• **Exercise instructions**
Output exactly the lines below, starting with the line that has "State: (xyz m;" and going on through the line that has "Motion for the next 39", both included, and no other lines.

• **Given information**
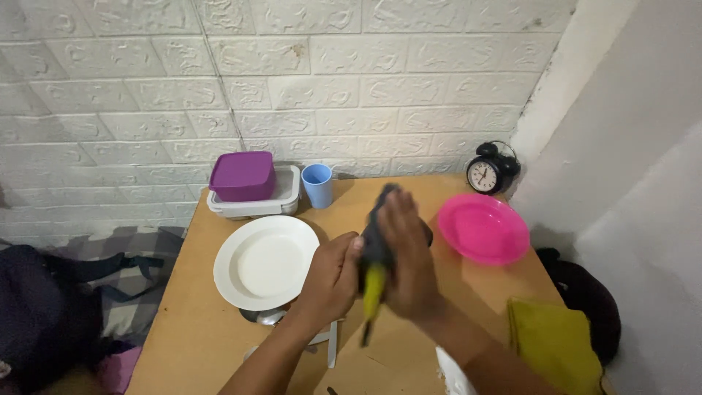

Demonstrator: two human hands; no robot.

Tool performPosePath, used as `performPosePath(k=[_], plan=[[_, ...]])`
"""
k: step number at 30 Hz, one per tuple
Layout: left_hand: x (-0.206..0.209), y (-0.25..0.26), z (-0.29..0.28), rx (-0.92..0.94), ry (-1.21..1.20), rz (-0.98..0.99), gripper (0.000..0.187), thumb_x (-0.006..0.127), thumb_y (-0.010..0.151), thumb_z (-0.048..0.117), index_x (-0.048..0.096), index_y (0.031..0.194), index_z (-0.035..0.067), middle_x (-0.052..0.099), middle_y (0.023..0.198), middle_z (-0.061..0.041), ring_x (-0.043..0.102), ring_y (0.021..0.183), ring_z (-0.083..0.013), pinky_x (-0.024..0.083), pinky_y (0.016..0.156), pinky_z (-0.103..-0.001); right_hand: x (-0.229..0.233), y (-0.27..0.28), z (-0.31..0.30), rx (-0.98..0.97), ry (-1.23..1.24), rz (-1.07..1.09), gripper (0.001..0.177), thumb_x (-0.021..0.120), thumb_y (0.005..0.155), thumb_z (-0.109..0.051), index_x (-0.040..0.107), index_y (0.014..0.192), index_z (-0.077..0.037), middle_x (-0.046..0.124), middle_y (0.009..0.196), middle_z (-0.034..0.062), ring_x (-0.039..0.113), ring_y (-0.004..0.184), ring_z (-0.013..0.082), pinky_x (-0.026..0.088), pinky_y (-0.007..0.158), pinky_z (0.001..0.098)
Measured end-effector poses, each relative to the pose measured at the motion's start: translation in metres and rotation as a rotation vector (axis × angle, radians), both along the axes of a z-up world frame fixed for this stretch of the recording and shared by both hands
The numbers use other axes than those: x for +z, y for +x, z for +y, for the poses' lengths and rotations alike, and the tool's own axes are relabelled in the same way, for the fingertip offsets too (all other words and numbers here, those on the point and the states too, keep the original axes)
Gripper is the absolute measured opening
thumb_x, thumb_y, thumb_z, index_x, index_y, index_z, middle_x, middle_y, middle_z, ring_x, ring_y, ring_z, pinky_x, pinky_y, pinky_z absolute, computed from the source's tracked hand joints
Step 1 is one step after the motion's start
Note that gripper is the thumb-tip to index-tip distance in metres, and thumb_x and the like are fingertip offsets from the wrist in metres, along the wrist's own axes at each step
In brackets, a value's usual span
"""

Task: Wipe and dry various plates and bowls using a cloth.

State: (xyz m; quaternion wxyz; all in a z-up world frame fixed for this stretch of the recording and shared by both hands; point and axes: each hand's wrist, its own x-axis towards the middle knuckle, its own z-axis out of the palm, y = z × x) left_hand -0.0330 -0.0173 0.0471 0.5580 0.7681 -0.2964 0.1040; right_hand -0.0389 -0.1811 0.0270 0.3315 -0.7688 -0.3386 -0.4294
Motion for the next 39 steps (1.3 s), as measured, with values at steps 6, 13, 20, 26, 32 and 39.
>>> performPosePath(k=[6, 13, 20, 26, 32, 39], plan=[[-0.032, 0.027, 0.014, -0.114, -0.195, 0.028, 0.053, 0.033, 0.11, 0.029, 0.068, 0.078, 0.005, 0.066, 0.066, -0.014, 0.06, 0.065, -0.0207, 0.051, 0.063, -0.04, 0.004, 0.021, -0.024, -0.065, -0.006, -0.082, 0.062, 0.037, 0.103, -0.038, 0.052, 0.146, 0.003, 0.045, 0.156, 0.0262, 0.036, 0.147, 0.0514, 0.029, 0.122, 0.0605], [0.041, -0.008, -0.01, 0.517, -0.884, 0.564, 0.071, 0.038, 0.103, 0.054, 0.061, 0.128, -0.01, 0.063, 0.126, -0.028, 0.055, 0.123, -0.033, 0.034, 0.115, -0.051, -0.003, 0.039, -0.005, 0.537, 1.362, 0.946, 0.049, 0.046, 0.106, -0.043, 0.067, 0.135, -0.009, 0.071, 0.132, 0.0083, 0.068, 0.114, 0.0228, 0.046, 0.111, 0.0395], [-0.014, 0.013, -0.016, 0.606, -0.587, 0.516, 0.075, 0.034, 0.106, 0.052, 0.048, 0.145, -0.01, 0.045, 0.151, -0.037, 0.035, 0.147, -0.0463, 0.021, 0.125, -0.053, -0.021, 0.001, 0.017, 0.027, -0.154, 0.147, 0.061, 0.052, 0.096, -0.019, 0.043, 0.154, -0.001, 0.03, 0.165, 0.0236, 0.023, 0.152, 0.0509, 0.019, 0.125, 0.0604], [-0.065, 0.028, -0.008, -0.05, -0.301, 0.131, 0.049, 0.037, 0.11, 0.03, 0.074, 0.11, -0.001, 0.076, 0.103, -0.022, 0.07, 0.103, -0.0261, 0.053, 0.095, -0.049, -0.008, 0.031, -0.045, -0.006, -0.103, 0.079, 0.065, 0.03, 0.107, -0.051, 0.049, 0.152, -0.009, 0.042, 0.161, 0.0185, 0.033, 0.15, 0.0469, 0.016, 0.127, 0.0571], [-0.063, 0.037, 0.018, -0.088, -0.565, 0.186, 0.055, 0.028, 0.11, 0.035, 0.073, 0.099, 0.005, 0.075, 0.089, -0.013, 0.068, 0.086, -0.0202, 0.052, 0.085, -0.045, -0.022, 0.036, -0.031, 0.38, 0.413, 0.386, 0.079, 0.044, 0.102, -0.047, 0.025, 0.161, 0.001, 0.02, 0.17, 0.02, 0.022, 0.156, 0.0358, 0.016, 0.128, 0.0486], [-0.024, 0.026, -0.003, 0.582, -0.665, 0.414, 0.059, 0.034, 0.101, 0.048, 0.061, 0.135, 0.007, 0.065, 0.134, -0.009, 0.055, 0.124, -0.0164, 0.043, 0.11, -0.034, -0.038, -0.01, 0.026, 0.117, -0.013, 0.239, 0.072, 0.054, 0.1, -0.021, 0.022, 0.16, 0.0, 0.017, 0.17, 0.0256, 0.012, 0.159, 0.0487, 0.013, 0.131, 0.0581]])
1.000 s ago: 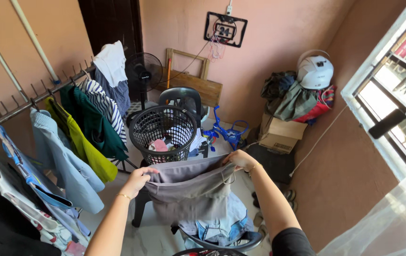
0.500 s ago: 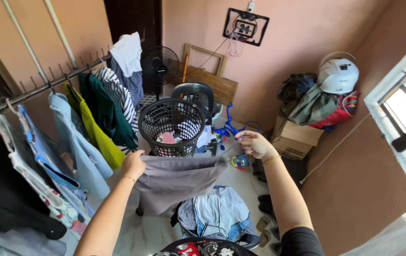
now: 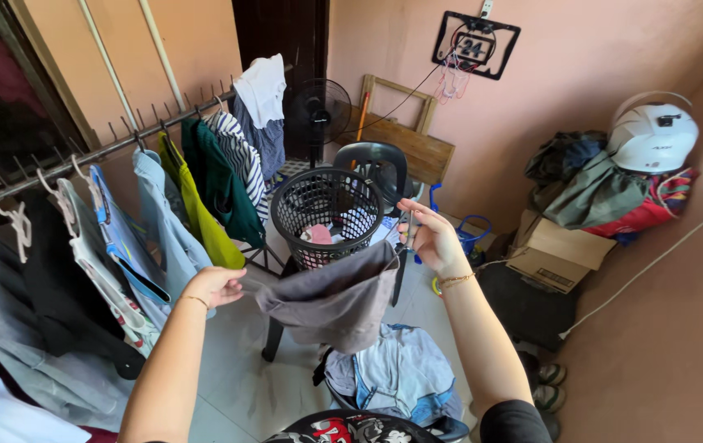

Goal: The person hangs various clothing items, including a light blue t-shirt, a grey top, and patterned shorts, onto a metal drying rack using hangers. They retrieve clothes from a pile on a chair and a laundry basket, place them on hangers, and arrange them on the rack. The person also gathers a bundle of empty hangers from a ceiling storage area and places them into the laundry basket.

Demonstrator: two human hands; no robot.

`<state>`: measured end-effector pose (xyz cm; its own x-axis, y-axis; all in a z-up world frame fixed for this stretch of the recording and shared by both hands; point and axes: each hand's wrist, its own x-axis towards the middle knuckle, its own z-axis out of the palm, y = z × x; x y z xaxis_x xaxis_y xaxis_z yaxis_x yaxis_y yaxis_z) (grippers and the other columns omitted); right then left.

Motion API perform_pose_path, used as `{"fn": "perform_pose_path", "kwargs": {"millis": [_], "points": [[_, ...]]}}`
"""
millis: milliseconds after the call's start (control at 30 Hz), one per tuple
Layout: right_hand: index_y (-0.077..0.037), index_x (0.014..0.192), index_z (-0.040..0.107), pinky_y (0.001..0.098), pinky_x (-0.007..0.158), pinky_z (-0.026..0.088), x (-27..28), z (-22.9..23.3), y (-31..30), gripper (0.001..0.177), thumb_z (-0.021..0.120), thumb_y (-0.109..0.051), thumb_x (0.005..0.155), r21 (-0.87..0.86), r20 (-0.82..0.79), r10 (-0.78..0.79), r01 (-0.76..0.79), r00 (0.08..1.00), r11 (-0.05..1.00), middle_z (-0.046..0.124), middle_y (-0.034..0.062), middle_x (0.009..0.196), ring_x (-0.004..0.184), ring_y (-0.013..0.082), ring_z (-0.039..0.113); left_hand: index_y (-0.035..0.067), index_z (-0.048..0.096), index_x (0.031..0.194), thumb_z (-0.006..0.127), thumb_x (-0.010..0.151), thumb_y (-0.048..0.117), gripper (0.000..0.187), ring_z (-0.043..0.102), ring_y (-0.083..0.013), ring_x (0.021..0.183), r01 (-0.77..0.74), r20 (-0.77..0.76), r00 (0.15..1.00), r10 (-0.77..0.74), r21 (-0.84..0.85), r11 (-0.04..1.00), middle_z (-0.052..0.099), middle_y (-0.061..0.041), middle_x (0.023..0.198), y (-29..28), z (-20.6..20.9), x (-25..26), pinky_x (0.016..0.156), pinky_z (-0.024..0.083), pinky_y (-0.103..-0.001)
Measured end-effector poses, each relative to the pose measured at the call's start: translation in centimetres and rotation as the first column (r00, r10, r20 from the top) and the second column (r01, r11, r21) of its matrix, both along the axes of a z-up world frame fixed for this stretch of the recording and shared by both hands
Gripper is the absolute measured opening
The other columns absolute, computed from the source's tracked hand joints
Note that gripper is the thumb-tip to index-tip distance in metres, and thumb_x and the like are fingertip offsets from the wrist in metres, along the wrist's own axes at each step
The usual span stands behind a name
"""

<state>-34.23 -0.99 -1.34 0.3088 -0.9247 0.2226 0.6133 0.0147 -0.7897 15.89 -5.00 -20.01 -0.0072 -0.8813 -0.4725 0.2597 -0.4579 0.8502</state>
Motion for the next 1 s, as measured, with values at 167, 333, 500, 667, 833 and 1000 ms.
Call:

• **Task answer**
State: (xyz m; quaternion wxyz; all in a z-up world frame fixed for this stretch of the recording and shared by both hands; point and axes: each hand's wrist, its own x-axis towards the middle knuckle, its own z-axis out of the palm, y = z × x) left_hand -0.0330 -0.0173 0.0471 0.5580 0.7681 -0.2964 0.1040; right_hand -0.0389 -0.1811 0.0270 0.3315 -0.7688 -0.3386 -0.4294
Motion for the next 39 steps (1.3 s), as measured, with values at steps 6, 13, 20, 26, 32 and 39.

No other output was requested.